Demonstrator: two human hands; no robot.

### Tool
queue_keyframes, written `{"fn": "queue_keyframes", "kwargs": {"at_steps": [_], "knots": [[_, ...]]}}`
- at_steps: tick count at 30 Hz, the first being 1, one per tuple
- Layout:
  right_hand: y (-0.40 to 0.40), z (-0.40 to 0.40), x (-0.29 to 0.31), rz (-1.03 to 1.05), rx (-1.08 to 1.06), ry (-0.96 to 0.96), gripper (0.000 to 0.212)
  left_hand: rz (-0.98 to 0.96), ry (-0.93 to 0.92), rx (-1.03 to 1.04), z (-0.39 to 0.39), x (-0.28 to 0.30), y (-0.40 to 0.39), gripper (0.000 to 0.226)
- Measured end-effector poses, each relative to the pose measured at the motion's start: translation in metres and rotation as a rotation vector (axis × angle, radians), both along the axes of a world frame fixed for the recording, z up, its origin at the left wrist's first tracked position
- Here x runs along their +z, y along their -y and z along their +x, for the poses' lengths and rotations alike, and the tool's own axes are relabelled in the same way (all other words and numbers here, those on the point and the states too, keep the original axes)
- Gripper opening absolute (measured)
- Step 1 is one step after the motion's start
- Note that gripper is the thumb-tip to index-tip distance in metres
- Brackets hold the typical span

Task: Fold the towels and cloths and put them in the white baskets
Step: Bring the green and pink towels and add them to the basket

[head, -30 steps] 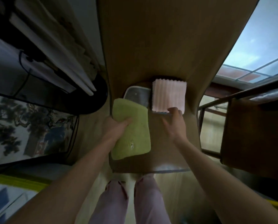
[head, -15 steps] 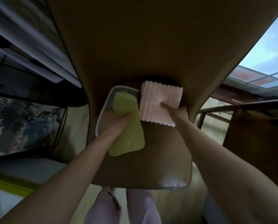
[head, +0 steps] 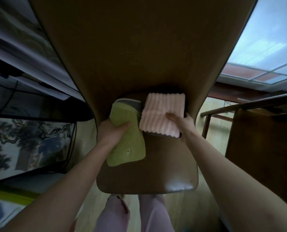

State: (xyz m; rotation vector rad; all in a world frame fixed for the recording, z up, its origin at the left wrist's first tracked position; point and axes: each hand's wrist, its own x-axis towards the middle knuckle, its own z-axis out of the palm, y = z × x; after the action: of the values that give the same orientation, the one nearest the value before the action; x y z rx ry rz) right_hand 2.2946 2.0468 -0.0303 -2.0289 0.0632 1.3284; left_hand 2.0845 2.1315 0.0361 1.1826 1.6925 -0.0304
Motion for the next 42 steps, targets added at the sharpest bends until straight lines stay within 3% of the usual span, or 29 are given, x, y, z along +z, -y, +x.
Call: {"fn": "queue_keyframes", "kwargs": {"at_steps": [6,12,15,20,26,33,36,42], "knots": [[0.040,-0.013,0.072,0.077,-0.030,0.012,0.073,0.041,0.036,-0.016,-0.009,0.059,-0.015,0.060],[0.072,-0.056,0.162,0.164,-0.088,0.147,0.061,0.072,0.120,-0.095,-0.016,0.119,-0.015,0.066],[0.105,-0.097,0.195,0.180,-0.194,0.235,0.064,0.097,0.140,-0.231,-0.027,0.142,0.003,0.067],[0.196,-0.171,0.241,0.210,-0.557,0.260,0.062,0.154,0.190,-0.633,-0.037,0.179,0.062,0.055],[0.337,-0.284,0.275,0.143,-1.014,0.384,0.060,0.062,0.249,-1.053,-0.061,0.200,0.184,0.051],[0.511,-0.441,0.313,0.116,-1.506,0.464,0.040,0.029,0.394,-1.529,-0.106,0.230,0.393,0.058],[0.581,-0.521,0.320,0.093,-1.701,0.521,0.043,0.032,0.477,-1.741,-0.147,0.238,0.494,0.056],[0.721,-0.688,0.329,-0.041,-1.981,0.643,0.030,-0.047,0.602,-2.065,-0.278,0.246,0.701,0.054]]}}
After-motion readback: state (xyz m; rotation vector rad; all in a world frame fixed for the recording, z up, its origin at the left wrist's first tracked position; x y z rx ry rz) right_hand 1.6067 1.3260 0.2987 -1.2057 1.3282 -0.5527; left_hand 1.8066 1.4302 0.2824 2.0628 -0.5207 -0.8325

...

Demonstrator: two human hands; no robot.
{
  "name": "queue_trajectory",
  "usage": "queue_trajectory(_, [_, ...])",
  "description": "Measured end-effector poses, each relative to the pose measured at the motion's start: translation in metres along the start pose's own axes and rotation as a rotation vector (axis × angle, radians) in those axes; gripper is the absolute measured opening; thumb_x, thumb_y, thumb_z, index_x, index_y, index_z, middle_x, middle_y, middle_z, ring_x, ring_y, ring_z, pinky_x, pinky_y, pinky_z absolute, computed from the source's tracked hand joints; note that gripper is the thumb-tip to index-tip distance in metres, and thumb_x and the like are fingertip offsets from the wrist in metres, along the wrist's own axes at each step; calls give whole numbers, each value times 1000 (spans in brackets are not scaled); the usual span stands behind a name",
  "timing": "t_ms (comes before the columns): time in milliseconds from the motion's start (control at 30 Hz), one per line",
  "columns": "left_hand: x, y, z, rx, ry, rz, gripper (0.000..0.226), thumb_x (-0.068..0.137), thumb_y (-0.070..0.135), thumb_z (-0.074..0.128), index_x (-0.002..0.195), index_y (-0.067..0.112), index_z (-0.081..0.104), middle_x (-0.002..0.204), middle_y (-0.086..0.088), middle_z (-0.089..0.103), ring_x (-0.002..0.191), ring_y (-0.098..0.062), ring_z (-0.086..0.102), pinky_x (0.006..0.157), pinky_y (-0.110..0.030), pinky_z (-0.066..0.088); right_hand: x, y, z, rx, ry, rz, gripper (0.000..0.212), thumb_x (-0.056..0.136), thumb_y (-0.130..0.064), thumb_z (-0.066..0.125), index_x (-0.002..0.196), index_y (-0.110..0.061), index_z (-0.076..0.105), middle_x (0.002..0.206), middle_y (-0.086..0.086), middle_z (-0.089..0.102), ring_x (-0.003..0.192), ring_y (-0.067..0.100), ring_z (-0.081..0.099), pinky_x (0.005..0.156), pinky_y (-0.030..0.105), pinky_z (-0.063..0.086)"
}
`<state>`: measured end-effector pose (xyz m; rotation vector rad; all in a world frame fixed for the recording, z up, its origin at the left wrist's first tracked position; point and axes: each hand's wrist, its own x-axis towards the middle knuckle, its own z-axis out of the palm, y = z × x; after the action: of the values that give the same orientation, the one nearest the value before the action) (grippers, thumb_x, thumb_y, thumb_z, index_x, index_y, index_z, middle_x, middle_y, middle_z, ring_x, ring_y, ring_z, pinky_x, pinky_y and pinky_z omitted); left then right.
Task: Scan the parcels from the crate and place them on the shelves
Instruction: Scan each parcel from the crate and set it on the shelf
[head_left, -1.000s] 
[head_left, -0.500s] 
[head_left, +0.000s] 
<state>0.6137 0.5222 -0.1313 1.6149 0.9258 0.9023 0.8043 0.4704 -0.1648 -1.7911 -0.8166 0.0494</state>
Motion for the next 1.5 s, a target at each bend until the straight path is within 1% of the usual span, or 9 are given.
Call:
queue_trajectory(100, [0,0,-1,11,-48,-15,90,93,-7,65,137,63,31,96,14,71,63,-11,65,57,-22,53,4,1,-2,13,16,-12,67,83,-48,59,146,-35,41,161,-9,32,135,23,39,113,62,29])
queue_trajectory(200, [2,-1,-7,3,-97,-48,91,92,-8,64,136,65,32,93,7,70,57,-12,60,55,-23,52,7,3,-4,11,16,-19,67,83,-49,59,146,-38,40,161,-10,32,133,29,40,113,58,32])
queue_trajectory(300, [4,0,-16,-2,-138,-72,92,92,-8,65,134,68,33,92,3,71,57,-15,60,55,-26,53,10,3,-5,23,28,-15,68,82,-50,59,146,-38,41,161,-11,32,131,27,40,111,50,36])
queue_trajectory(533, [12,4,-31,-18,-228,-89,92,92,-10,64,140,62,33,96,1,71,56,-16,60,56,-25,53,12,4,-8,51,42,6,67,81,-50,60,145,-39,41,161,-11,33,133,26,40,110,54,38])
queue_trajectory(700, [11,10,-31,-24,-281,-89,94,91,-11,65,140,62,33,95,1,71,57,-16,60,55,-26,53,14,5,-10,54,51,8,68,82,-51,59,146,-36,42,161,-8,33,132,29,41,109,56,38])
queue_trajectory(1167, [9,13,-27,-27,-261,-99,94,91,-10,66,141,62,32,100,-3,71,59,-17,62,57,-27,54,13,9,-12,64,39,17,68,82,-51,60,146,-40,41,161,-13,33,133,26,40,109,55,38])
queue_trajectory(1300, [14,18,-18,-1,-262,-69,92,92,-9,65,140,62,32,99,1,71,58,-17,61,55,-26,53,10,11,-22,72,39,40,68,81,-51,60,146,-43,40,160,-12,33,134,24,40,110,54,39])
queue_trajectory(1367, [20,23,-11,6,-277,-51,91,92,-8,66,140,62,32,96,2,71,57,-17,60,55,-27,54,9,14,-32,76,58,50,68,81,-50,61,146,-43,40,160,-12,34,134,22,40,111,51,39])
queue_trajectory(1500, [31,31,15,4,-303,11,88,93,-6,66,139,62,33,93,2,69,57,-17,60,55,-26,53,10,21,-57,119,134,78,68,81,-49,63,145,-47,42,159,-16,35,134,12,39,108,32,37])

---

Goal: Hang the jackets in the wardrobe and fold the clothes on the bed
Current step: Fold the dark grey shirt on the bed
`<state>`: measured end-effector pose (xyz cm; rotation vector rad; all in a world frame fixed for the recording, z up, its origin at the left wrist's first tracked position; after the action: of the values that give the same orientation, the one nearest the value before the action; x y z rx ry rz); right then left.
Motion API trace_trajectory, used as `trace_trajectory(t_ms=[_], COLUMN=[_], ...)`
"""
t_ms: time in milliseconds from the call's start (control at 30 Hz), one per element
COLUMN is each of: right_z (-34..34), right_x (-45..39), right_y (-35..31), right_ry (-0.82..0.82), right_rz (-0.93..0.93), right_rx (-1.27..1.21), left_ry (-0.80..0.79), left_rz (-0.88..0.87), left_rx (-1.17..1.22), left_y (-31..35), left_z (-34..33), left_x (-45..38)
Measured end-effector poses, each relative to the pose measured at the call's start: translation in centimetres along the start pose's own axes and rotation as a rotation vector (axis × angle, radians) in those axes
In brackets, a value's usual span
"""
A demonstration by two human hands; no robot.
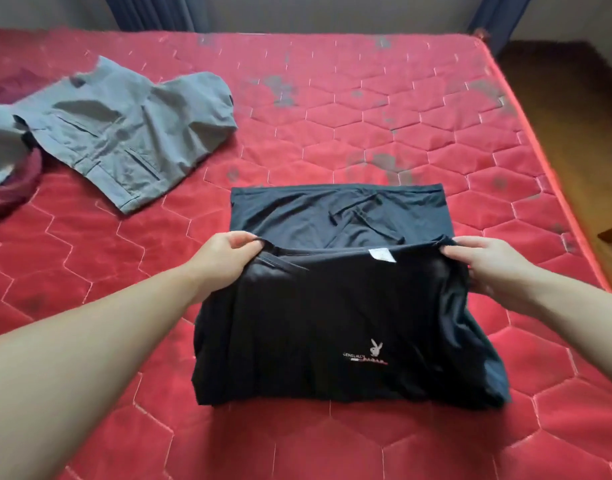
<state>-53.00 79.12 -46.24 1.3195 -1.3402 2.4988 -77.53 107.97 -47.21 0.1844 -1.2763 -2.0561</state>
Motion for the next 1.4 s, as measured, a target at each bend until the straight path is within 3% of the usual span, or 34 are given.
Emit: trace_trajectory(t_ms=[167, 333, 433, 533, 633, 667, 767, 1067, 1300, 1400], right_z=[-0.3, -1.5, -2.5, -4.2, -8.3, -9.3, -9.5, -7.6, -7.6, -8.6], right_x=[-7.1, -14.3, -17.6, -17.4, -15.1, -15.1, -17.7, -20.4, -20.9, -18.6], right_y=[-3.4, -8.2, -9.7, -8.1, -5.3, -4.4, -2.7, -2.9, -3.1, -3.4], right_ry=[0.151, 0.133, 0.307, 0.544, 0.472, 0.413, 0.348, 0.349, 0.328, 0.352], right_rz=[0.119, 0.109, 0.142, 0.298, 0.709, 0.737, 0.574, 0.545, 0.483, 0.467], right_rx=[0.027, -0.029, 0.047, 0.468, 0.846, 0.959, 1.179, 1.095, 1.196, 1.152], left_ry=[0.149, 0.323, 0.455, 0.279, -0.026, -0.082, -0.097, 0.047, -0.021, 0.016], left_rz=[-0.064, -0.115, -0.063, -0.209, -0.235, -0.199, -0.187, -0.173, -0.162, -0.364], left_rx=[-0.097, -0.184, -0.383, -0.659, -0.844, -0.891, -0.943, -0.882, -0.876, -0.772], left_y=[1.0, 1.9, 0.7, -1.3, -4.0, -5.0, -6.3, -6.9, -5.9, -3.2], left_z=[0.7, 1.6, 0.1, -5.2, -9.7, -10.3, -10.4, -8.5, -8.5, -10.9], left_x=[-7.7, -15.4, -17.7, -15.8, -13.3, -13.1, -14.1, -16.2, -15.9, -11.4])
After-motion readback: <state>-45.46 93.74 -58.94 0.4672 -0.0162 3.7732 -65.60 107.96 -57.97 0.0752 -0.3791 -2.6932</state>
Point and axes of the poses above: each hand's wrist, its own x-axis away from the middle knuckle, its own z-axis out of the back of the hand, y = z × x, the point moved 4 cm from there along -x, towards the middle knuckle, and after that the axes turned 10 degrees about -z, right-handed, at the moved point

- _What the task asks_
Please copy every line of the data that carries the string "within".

- _Answer section_
Motion for the next 42 steps, targets added at the sharpest bends until straight lines stay within 3% of the usual span, or 29 are given, x, y, z along +z, -y, +x.
Motion for the next 1.5 s, a target at each bend until the straight path is within 1% of the usual span, or 9 are given.
Motion for the next 1.4 s, as measured, a target at each bend until the straight path is within 3% of the usual span, or 34 are given.

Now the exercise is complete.